In [None]:
#| hide
from onprem.core import *

# OnPrem

> A tool for running large language models on-premises using non-public data

**OnPrem** is a simple Python package that makes it easier to run large language models (LLMs) on non-public or sensitive data and on machines with no internet connectivity (e.g., behind corporate firewalls). Inspired by the [privateGPT](https://github.com/imartinez/privateGPT) GitHub repo and Simon Willison's [LLM](https://pypi.org/project/llm/) command-line utility, **OnPrem** is designed to help integrate local LLMs into practical applications.

## Install

```sh
pip install onprem
```

For GPU support, see additional instructions below.

## How to use

### Setup

In [None]:
#| notest

import os.path
from onprem import LLM

url = 'https://huggingface.co/TheBloke/Wizard-Vicuna-7B-Uncensored-GGML/resolve/main/Wizard-Vicuna-7B-Uncensored.ggmlv3.q4_0.bin'

llm = LLM(model_name=os.path.basename(url))
llm.download_model(url, ssl_verify=True ) # set to False if corporate firewall gives you problems

There is already a file Wizard-Vicuna-7B-Uncensored.ggmlv3.q4_0.bin in /home/amaiya/onprem_data. Do you want to still download it? (Y/n) Y
[██████████████████████████████████████████████████]

### Send Prompts to the LLM

In [None]:
#| notest

prompt = """Extract the names of people in the supplied sentences. Here is an example:
Sentence: James Gandolfini and Paul Newman were great actors.
People:
James Gandolfini, Paul Newman
Sentence:
I like Cillian Murphy's acting.
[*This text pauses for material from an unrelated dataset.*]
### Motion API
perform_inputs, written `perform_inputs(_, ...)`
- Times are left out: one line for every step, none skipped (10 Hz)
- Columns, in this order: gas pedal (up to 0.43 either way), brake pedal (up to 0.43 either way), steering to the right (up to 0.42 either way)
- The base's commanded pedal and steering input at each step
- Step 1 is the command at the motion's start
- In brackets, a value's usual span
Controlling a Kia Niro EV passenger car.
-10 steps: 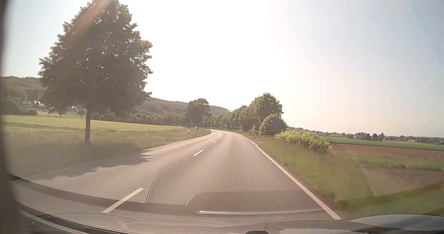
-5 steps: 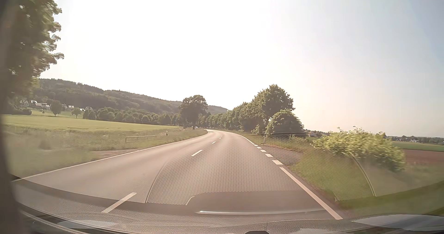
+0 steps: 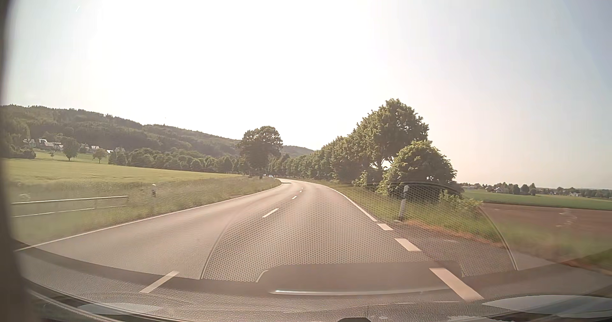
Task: Follow the waypoints while adhering to traffic rules and regulations
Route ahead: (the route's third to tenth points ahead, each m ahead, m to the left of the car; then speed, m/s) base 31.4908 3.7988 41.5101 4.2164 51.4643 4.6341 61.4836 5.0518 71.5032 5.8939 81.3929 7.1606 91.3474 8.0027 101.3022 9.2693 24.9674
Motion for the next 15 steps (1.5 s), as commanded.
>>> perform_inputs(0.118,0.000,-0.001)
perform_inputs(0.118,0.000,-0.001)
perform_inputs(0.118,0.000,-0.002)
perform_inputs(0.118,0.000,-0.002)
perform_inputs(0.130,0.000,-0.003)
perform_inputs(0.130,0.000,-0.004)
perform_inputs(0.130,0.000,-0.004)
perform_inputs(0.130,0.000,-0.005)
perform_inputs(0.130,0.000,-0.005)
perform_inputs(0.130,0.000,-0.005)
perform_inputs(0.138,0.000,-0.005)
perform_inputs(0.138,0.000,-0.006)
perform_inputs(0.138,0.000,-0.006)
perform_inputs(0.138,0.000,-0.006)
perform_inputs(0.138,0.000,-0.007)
Florence Pugh is great, too.
People:"""

saved_output = llm.prompt(prompt)


Cillian Murphy, Florence Pugh

### How to Speed Up Inference Using a GPU

The above example employed the use of a CPU.  
If you have a GPU (even an older one with less VRAM), you can speed up responses.

#### Step 1: Install `llama-cpp-python` with CUDABLAS support
```shell
CMAKE_ARGS="-DLLAMA_CUBLAS=on" FORCE_CMAKE=1 pip install --upgrade --force-reinstall llama-cpp-python==0.1.69 --no-cache-dir
```
It is important to use the specific version shown above due to library incompatibilities.

#### Step 2: Use the `n_gpu_layers` argument with `LLM`
llm = LLM(model_name=os.path.basename(url), n_gpu_layers=128)

With the steps above, calls to methods like `llm.prompt` will offload computation to your GPU and speed up responses from the LLM.